PROBLEM -
Print out the full listing below, word for word.

◇ ◇ ◇ ◇ ◇

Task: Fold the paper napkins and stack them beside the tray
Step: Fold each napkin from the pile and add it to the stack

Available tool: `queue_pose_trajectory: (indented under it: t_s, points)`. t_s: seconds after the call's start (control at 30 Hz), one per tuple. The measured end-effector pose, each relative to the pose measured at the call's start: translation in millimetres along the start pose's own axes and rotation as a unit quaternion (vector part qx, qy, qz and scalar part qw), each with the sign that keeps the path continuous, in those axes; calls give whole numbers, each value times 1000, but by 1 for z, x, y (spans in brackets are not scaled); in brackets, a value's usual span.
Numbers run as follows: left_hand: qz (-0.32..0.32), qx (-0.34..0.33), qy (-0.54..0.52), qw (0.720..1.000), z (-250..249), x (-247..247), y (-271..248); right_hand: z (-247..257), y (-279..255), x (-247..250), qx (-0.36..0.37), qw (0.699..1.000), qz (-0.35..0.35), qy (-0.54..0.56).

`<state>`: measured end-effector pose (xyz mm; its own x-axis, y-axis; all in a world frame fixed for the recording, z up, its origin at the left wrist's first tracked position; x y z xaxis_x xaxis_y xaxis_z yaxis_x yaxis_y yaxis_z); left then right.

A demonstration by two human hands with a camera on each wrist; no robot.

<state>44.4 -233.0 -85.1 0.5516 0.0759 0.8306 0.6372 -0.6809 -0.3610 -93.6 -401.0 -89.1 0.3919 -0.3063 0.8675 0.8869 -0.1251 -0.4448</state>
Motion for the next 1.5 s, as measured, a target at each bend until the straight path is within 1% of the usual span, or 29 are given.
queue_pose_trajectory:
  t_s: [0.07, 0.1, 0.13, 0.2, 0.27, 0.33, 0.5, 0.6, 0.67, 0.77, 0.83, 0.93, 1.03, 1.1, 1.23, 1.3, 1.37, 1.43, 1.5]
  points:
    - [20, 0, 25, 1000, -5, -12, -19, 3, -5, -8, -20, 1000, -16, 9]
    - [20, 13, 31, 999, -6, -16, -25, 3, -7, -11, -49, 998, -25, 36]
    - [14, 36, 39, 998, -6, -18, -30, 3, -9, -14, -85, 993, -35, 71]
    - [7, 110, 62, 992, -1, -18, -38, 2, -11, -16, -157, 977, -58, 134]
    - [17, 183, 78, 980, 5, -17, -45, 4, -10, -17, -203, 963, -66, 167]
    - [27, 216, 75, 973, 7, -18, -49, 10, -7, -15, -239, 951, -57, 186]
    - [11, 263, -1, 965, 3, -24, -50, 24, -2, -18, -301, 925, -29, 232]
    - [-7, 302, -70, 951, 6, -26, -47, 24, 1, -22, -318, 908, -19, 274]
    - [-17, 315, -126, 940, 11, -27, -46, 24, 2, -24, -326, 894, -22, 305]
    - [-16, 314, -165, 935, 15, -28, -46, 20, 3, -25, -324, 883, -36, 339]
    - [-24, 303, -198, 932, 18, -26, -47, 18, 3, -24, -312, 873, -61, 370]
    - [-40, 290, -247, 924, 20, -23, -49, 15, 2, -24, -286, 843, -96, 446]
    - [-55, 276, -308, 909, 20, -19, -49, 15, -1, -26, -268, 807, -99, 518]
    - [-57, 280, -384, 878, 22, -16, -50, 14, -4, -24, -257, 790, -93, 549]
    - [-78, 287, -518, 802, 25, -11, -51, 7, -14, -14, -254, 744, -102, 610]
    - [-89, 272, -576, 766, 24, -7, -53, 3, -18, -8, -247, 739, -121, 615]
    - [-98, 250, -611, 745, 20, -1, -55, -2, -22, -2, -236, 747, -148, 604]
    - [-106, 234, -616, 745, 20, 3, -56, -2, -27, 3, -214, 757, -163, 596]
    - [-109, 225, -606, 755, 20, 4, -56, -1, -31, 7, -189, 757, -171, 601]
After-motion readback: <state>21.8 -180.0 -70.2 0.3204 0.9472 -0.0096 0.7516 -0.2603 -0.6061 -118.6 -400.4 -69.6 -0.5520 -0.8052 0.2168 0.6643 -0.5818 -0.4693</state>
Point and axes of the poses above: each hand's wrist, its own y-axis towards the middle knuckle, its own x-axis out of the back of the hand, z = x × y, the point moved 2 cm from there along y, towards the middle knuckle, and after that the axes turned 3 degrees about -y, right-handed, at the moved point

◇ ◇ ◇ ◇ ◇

ANSWER BOX -
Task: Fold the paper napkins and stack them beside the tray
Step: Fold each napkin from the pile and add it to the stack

Available tool: `queue_pose_trajectory: (indented under it: t_s, points)`. t_s: seconds after the call's start (control at 30 Hz), one per tuple. The measured end-effector pose, each relative to the pose measured at the call's start: translation in millimetres along the start pose's own axes and rotation as a unit quaternion (vector part qx, qy, qz and scalar part qw), each with the sign that keeps the path continuous, in those axes; calls give whole numbers, each value times 1000, but by 1 for z, x, y (spans in brackets are not scaled); in brackets, a value's usual span.
Numbers run as follows: left_hand: qz (-0.32..0.32), qx (-0.34..0.33), qy (-0.54..0.52), qw (0.720..1.000), z (-250..249), x (-247..247), y (-271..248); right_hand: z (-247..257), y (-279..255), x (-247..250), qx (-0.36..0.37), qw (0.699..1.000), qz (-0.35..0.35), qy (-0.54..0.56).

`<state>`: measured end-effector pose (xyz mm; its own x-axis, y-axis; all in a world frame fixed for the recording, z up, its origin at the left wrist's first tracked position; x y z xaxis_x xaxis_y xaxis_z yaxis_x yaxis_y yaxis_z); left then right.

A demonstration by two human hands with a camera on each wrist; no robot.

<state>44.4 -233.0 -85.1 0.5516 0.0759 0.8306 0.6372 -0.6809 -0.3610 -93.6 -401.0 -89.1 0.3919 -0.3063 0.8675 0.8869 -0.1251 -0.4448</state>
Motion for the next 1.5 s, as measured, a target at each bend until the straight path is within 1% of the usual span, or 29 are given.
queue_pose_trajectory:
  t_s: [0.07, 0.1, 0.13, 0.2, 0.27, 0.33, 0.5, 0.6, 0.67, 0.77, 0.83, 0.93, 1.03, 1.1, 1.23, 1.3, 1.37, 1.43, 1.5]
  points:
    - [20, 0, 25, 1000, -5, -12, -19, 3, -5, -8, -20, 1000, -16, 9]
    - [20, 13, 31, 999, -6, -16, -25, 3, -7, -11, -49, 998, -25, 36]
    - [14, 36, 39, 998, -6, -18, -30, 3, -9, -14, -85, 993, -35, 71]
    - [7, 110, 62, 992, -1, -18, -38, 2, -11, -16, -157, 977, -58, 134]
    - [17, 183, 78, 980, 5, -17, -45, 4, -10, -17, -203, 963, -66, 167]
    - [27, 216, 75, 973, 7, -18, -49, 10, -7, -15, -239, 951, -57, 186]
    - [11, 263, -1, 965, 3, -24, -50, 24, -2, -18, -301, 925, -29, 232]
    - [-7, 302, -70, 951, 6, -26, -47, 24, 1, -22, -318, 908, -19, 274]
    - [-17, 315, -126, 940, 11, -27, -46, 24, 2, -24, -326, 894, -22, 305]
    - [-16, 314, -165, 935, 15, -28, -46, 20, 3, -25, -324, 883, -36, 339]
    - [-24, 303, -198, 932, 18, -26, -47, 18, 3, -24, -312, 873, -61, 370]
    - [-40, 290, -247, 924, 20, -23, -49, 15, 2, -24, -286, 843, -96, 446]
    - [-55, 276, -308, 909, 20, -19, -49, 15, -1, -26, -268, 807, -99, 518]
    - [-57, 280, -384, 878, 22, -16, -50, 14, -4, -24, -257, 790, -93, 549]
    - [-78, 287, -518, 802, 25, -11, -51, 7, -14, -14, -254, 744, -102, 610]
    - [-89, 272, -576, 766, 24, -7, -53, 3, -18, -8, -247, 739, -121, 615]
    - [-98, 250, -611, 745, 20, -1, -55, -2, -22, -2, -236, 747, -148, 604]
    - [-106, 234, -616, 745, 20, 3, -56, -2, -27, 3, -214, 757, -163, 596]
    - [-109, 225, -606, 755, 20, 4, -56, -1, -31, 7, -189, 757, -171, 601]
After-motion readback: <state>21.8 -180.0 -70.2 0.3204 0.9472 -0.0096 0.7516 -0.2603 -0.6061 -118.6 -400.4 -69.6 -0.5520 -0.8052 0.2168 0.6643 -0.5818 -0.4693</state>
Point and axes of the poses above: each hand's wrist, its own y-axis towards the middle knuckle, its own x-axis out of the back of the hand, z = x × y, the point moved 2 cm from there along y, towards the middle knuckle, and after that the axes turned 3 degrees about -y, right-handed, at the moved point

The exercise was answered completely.